South Korea's Naver Announces Complete Abandonment of Alibaba's Qwen Encoder
Naver has officially announced it will completely remove the Chinese Alibaba Qwen2.5 visual encoder used in its AI models, fully switching to a self-developed visual encoder. Naver Cloud completed the development of its self-developed visual encoder at the beginning of last month and has begun internalizing it, planning to apply it to all future multimodal models.

Naver stated that the new encoder is a significant improvement based on its existing "VUClip" technology, and its performance has reached a level comparable to that of the world's leading model, Qwen.
A visual encoder is a module in multimodal AI that converts image and video information into understandable data formats, and is known as the model's "optic nerve."
Earlier this year, Naver sparked controversy for partially using Alibaba's Qwen 2.5 visual encoder in its HyperCLOVA X SEED 32B Sync model when participating in a South Korean government-led independent AI foundational model project.
On January 15th, the South Korean Ministry of Science and ICT announced the results of the first round of reviews, and Naver Cloud was directly eliminated due to insufficient model originality and technological independence, along with NC AI.
At the time, Naver argued that "the visual encoder can be replaced at any time and is not an indispensable core component."

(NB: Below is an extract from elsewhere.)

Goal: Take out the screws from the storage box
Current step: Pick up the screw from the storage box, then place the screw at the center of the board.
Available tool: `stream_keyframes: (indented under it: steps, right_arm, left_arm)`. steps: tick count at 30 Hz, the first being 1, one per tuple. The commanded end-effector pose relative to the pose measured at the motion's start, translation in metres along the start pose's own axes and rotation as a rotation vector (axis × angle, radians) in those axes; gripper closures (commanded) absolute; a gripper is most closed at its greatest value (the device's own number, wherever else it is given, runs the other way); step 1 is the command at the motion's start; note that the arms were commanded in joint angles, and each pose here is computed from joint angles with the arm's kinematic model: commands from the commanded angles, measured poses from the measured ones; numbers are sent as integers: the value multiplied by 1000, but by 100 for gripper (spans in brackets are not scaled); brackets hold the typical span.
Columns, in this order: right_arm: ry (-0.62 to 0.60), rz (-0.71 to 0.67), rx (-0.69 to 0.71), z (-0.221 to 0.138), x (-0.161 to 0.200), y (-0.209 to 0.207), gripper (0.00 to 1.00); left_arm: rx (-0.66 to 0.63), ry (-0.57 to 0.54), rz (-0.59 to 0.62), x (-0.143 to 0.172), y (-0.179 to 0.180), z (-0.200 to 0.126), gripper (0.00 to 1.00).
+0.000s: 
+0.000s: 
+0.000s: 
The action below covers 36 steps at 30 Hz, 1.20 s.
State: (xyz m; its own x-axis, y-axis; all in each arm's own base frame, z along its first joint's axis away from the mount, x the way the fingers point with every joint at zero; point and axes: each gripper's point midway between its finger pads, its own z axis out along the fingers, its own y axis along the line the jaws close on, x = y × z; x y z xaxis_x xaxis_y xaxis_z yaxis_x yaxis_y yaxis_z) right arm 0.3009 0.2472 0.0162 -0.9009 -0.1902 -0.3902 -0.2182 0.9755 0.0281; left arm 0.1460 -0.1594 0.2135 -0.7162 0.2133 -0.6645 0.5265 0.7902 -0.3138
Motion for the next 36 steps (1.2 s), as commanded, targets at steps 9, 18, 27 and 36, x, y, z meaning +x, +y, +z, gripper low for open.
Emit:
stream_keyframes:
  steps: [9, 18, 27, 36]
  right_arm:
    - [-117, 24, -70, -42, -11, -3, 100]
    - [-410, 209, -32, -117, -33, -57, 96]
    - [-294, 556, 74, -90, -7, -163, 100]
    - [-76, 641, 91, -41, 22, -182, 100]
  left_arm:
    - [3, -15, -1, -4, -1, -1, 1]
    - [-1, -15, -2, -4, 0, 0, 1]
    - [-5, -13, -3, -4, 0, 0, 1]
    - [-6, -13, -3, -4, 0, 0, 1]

Four months later, Naver launched its new encoder, with the biggest highlight being that it was designed with a focus on Korean from the training stage, directly connecting images with Korean without going through an intermediate translation layer.
A Naver Cloud official emphasized that when processing visual data containing Korean geography, culture, or proper nouns, the new encoder can avoid information distortion during translation.
However, the encoder replacement plan for the previously open-source HyperCLOVA X SEED 32B Sync model has not yet been determined.